There's a long thread from 2010 discussing whether the error should appear or not on the Adobe forums.

http://forums.adobe.com/message/3196160

Somewhat surprisingly, it seems Adobe didn't anticipate we'd be saving large images for web use. I'm still not sure if the error message means anything is actually going wrong, or whether it's just a warning that the performance of your computer may suffer (which is what it looks like).

Anyhow, the other way of doing getting to where you need to be is to convert the image to sRGB before saving your version for uploading, which should avoid this error.

On the Edit menu choose Convert to Profile

Select sRGB IEC61966-2.1 as the Destination Space. You should probably leave the Conversion Options at defaults.

Click OK to proceed with the profile conversion. You now have an sRGB image.

Then Save As... from the file menu to save your sRGB version for uploading. Make sure you don't over-write your original file with the new one. :)
If you're doing this often, it may be more convenient to script a short Photoshop Action to save time.

That said, if you are using Lightroom to organise your photographs, it's probably a lot simpler to export from there as the files you're working on will be in your Lightroom Catalog and you'll be able to export multiple images in one go.

If you're not using Lightroom for its organising features and doing everything in Photoshop, then it's a bit like keeping a dog and barking yourself.
 
That last image is now embedded with sRGB... so should display correctly both in the forums, and on Flicker. There should be no difference between how colours appear on either now.... assuming you are using a browser that honours ICC profiles.

As for the error message... you can ignore it... it still saves OK. It's more an advisory because most images saved for web would be smaller... usually 1024 pixels across as an average.

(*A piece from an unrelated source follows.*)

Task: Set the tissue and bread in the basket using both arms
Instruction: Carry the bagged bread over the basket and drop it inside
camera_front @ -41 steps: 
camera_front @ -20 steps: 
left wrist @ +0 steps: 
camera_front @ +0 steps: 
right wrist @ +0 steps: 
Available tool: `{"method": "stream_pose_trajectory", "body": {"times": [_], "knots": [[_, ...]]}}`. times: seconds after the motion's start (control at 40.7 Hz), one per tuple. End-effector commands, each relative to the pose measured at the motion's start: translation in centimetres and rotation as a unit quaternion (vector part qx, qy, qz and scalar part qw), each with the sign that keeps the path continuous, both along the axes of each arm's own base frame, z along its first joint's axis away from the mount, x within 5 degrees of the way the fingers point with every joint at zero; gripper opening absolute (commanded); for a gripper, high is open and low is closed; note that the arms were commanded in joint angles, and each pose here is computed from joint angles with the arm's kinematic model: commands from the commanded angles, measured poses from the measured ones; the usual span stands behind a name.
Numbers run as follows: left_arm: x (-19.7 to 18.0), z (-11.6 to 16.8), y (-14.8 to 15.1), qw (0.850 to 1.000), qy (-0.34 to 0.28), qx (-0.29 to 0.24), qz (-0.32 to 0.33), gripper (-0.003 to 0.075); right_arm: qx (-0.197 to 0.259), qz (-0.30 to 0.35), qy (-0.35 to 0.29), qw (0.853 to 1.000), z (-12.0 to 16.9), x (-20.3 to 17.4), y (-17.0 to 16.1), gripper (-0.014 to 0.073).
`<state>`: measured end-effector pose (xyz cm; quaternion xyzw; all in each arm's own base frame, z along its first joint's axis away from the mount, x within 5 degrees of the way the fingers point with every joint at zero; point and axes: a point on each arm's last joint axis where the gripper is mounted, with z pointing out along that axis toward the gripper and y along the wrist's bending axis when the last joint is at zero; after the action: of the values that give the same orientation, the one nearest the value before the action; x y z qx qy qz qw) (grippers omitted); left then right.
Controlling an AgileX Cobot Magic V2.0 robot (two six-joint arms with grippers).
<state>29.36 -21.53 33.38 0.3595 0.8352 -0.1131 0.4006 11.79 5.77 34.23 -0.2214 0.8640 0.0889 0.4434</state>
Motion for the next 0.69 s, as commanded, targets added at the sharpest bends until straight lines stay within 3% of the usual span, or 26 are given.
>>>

You won't run into any problems.


I'd agree with musicman.... export from Lightroom as a JPEG with sRGB as the colour profile... unless you want to work on them in CS5 first of course.. in which case it makes no sense at all to export as a JPEG... only to load them into CS5 as a JPEG and save them out AGAIN as a JPEG. Each time you save a JPEG it is being compressed each time. Ideally you should only save as a JPEG once when you're finished.

If you wish to work on them in CS5, then export from Lightroom as TIFF... then use Save for Web after you've finished editing in CS5.